Motherboard has a web app that generates random sentences laced with words of interest to the NSA. I saw this in Researchers find post-Snowden chill stifling our search terms by Lisa Vaas at nakedsecurity.
The about page for the app reads:
Turns out Uncle Sam is more of a peeping Tom than we even thought.
Now we know that the US government keeps our personal phone records, and can in certain cases access our emails, status updates, photos, and other personal information. We’re still not exactly sure how they sift through all this data.
But last year, the Department of Homeland Security released a list of over 370 keywords that served as trip-wires amidst the flow of conversation that pours through social media.
The operation—which is just one of an untold number of government programs keeping tabs on our tabs—flagged a variety of hot terms related to terrorism (dirty bomb), cyber security (Mysql injection), infrastructure (bridge, airport), health (pandemic), places (Mexico), and political dissent (radical), as well as more banal verbiage like ‘pork’ and ‘exercise.’
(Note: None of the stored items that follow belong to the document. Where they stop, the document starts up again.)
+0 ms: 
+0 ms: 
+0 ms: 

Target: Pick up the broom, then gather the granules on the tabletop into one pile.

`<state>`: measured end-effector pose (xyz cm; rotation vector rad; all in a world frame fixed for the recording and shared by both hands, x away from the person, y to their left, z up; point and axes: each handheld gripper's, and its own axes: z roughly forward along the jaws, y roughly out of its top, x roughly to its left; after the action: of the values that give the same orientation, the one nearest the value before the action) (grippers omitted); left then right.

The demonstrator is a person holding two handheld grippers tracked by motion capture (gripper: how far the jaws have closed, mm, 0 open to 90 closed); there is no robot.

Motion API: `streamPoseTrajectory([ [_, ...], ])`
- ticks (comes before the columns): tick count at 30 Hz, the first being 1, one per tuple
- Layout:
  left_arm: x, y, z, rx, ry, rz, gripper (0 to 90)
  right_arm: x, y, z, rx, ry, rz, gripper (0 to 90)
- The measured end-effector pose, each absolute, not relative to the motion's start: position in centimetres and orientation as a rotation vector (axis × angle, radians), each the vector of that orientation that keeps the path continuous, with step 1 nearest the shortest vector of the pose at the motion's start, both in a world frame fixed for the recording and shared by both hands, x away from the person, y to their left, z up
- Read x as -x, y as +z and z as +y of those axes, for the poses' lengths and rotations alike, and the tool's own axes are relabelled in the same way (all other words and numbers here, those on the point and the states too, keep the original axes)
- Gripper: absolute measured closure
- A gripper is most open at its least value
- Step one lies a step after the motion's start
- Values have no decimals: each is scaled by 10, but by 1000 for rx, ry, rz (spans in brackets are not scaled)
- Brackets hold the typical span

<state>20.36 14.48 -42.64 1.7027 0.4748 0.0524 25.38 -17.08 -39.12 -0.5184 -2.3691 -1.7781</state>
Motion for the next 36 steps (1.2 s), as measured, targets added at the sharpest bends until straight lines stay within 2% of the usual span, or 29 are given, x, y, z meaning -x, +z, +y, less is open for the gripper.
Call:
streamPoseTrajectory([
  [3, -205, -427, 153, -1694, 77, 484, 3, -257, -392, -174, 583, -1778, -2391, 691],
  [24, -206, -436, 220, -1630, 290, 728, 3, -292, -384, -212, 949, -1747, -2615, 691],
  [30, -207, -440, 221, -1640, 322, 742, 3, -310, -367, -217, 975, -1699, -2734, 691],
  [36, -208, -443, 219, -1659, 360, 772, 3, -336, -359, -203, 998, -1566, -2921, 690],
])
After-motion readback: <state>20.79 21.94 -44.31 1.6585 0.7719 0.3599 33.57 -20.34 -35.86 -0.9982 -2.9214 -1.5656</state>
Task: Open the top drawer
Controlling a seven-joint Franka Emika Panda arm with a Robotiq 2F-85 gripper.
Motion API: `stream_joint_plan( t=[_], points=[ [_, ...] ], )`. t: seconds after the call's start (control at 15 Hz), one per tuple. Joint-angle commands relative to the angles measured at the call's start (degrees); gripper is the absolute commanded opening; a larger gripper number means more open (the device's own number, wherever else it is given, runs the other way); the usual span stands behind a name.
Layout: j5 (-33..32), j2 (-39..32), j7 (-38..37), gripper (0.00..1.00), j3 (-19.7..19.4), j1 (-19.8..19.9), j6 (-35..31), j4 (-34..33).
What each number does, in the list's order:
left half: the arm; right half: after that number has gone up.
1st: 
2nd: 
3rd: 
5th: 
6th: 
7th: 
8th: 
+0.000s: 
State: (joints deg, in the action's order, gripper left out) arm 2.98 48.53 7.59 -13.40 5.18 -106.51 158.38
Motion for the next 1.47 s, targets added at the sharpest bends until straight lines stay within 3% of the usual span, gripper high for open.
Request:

So let’s play a word game! Use our handy phrase generator to come up with pearls of keyword-loaded Twitter wit and perhaps earn you a new follower in Washington. Tweet it out, email it to a friend, share it around, you know the drill—and remember that the NSA and other government agencies might be reading along. And don’t forget to say hello.
Read more about government surveillance programs:
How to Build a Secret Facebook
The Motherboard Guide to Avoiding the NSA
Privacy’s Public, Government-Sponsored Death
A Majority of Americans Believe NSA Phone Tracking Is Acceptable
‘Going Dark’: What’s So Wrong with the FBI’s Plan to Tap Our Internet?
All the PRISM Data the Tech Giants Have Been Allowed to Disclose So Far
Sorry, NSA, Terrorists Don’t Use Verizon. Or Skype. Or Gmail
Please make Hello, NSA your browser homepage and forward that link to friends as a pubic service announcement.
Finding subjects is hard enough with “normal” levels of semantic noise. Help validate the $billions being spent scooping and searching the Internet. Turn the semantic noise knob up a bit.